There are a couple of different concepts in play here. The OP was having trouble with changing things inside the database and not having the already loaded object notice. No ORM with objects that maintains state in memory for even a very brief period of time is safe from this. The only way to totally avoid it is pessimistic locking. This is even true for basic DBI and JDBC apps that put the data in variables for any period of time.

The other concept is the one you're talking about, where multiple objects that refer to the same data in the database reflect each other's changes while in memory. A good ORM should at least support this as an option. It gets pretty tricky when you're in a multi-process environment though, and pretty much impossible on multiple machines without massive overhead.
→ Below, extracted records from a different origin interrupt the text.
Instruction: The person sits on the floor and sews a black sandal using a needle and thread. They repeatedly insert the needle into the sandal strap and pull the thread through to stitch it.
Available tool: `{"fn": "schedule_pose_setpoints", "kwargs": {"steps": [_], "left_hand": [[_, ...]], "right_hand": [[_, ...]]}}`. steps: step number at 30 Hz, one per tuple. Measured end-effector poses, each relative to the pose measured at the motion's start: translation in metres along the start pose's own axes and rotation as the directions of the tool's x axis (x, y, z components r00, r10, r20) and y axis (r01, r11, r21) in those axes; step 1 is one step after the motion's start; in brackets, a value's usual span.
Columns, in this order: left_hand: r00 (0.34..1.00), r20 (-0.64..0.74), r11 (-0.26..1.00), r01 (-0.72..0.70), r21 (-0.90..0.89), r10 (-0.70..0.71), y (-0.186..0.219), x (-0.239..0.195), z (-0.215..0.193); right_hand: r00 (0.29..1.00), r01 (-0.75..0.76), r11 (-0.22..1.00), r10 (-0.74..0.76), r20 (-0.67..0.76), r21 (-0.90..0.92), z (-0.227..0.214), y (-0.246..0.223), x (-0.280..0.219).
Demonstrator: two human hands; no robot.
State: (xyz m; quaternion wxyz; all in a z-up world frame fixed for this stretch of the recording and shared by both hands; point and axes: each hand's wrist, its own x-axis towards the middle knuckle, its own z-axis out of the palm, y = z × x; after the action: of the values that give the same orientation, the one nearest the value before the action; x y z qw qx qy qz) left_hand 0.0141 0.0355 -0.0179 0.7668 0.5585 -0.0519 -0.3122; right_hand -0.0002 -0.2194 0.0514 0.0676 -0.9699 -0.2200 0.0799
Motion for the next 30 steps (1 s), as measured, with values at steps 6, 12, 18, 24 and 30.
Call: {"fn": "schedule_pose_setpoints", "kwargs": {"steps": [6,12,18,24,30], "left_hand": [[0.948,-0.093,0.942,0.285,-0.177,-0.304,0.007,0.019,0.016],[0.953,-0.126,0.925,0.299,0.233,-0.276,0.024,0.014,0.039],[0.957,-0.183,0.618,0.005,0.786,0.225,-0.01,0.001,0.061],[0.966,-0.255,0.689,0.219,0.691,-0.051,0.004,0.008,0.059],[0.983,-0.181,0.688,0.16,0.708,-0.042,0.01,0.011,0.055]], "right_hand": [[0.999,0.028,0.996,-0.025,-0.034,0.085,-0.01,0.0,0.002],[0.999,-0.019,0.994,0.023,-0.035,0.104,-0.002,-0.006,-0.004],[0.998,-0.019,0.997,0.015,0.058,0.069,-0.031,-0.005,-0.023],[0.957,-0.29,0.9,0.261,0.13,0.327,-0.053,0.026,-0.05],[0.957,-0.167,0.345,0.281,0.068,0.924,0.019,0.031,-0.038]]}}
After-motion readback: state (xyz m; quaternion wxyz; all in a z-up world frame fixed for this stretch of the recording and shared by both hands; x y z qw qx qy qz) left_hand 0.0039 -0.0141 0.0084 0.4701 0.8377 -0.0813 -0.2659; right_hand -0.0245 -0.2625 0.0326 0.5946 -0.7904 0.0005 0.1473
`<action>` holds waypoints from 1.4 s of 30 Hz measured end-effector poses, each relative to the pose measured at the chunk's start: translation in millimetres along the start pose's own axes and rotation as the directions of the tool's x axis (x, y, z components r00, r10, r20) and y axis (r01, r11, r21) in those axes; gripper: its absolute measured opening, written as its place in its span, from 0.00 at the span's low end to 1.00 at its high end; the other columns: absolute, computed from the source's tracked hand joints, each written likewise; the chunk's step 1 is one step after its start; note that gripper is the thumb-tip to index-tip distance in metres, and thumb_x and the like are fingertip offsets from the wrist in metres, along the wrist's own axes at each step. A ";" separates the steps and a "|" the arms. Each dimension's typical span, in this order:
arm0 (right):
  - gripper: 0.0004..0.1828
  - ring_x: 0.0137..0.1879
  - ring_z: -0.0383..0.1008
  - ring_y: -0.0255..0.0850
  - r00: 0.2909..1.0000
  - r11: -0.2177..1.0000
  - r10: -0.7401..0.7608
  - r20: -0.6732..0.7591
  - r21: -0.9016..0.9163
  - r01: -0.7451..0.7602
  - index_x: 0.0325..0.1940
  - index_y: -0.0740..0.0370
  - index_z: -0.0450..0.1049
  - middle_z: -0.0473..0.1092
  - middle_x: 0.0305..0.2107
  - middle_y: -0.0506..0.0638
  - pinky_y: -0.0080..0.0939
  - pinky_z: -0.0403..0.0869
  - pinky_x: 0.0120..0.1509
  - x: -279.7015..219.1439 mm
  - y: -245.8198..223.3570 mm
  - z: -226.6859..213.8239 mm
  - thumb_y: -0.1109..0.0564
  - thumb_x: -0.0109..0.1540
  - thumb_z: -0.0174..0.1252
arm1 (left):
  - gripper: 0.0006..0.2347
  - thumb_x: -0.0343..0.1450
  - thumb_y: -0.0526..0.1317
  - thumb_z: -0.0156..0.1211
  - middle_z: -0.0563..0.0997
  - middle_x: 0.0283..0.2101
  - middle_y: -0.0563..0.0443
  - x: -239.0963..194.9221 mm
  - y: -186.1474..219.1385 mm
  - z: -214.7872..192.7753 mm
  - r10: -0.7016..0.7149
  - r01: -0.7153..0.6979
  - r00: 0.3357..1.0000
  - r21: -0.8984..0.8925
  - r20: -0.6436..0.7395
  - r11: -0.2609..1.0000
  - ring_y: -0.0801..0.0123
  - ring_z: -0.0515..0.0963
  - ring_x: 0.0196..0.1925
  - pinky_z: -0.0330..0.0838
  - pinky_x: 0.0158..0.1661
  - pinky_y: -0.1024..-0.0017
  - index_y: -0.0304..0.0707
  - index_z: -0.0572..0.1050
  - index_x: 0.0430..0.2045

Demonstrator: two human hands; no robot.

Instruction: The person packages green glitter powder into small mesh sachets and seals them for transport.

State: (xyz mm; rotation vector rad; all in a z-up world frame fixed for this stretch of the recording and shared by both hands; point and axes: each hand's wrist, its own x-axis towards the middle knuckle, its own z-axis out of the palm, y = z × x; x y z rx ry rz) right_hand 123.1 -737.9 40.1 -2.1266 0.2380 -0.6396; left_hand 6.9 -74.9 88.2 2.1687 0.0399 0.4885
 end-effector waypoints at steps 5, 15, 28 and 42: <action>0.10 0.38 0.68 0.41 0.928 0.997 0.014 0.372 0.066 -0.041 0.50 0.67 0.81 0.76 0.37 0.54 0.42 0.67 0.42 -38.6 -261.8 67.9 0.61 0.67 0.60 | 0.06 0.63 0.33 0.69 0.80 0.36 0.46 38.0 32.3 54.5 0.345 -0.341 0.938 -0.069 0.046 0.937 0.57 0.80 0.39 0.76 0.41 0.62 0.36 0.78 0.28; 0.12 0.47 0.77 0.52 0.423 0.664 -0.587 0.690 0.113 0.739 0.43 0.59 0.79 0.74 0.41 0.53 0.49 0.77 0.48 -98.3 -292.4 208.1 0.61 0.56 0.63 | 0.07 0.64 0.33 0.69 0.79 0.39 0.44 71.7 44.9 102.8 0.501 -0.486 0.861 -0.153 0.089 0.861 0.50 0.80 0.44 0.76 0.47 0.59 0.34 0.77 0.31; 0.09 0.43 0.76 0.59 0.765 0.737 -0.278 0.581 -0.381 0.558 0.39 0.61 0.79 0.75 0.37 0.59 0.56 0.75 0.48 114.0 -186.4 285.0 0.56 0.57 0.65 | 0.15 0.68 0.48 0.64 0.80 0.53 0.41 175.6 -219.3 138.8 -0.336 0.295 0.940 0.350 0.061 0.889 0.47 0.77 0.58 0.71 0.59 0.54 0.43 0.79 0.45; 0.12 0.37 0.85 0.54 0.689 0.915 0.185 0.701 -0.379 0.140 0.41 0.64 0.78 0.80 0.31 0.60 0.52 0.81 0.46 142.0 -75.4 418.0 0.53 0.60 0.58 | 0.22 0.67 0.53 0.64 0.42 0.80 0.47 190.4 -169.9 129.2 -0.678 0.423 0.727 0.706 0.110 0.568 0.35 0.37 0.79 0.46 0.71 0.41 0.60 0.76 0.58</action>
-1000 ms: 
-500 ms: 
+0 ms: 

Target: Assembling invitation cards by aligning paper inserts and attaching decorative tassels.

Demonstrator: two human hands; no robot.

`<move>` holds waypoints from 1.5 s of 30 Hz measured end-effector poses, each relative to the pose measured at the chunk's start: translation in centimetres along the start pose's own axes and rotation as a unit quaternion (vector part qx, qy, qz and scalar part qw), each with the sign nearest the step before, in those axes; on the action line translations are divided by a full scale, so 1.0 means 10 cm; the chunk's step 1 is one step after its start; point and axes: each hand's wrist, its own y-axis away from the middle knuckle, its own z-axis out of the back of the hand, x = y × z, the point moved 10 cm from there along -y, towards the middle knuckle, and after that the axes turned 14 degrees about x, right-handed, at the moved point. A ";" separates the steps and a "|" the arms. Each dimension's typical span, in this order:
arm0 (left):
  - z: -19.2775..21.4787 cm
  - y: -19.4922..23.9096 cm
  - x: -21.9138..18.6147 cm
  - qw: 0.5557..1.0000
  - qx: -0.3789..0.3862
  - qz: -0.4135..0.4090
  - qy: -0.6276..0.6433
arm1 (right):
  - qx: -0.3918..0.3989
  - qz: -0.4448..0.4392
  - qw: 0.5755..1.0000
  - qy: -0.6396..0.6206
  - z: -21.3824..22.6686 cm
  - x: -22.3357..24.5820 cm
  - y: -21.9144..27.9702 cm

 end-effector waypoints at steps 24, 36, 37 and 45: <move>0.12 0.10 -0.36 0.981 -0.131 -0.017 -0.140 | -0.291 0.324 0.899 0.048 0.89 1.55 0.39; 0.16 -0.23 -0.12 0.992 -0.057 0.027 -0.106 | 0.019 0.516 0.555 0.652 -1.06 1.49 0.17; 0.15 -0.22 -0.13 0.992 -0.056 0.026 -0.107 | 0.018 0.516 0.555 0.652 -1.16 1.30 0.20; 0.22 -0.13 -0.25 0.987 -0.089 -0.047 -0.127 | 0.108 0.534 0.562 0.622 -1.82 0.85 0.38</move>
The problems people have with Class::DBI stuff are all related to scoping problems with Perl. I implemented the Class::DBI "object index" system (with help from Tim Bunce) using weak references so that the index itself does not prevent garbage collection when things go out of scope. However, it turns out that MANY people have scoping bugs in their code where objects do not get collected at the point they were expected to, and when they load them again they get the version still in memory, which the weakref index knows about even though they thought it was gone. Some people have posted code where it's pretty hard to see why the object has not gone out of scope yet.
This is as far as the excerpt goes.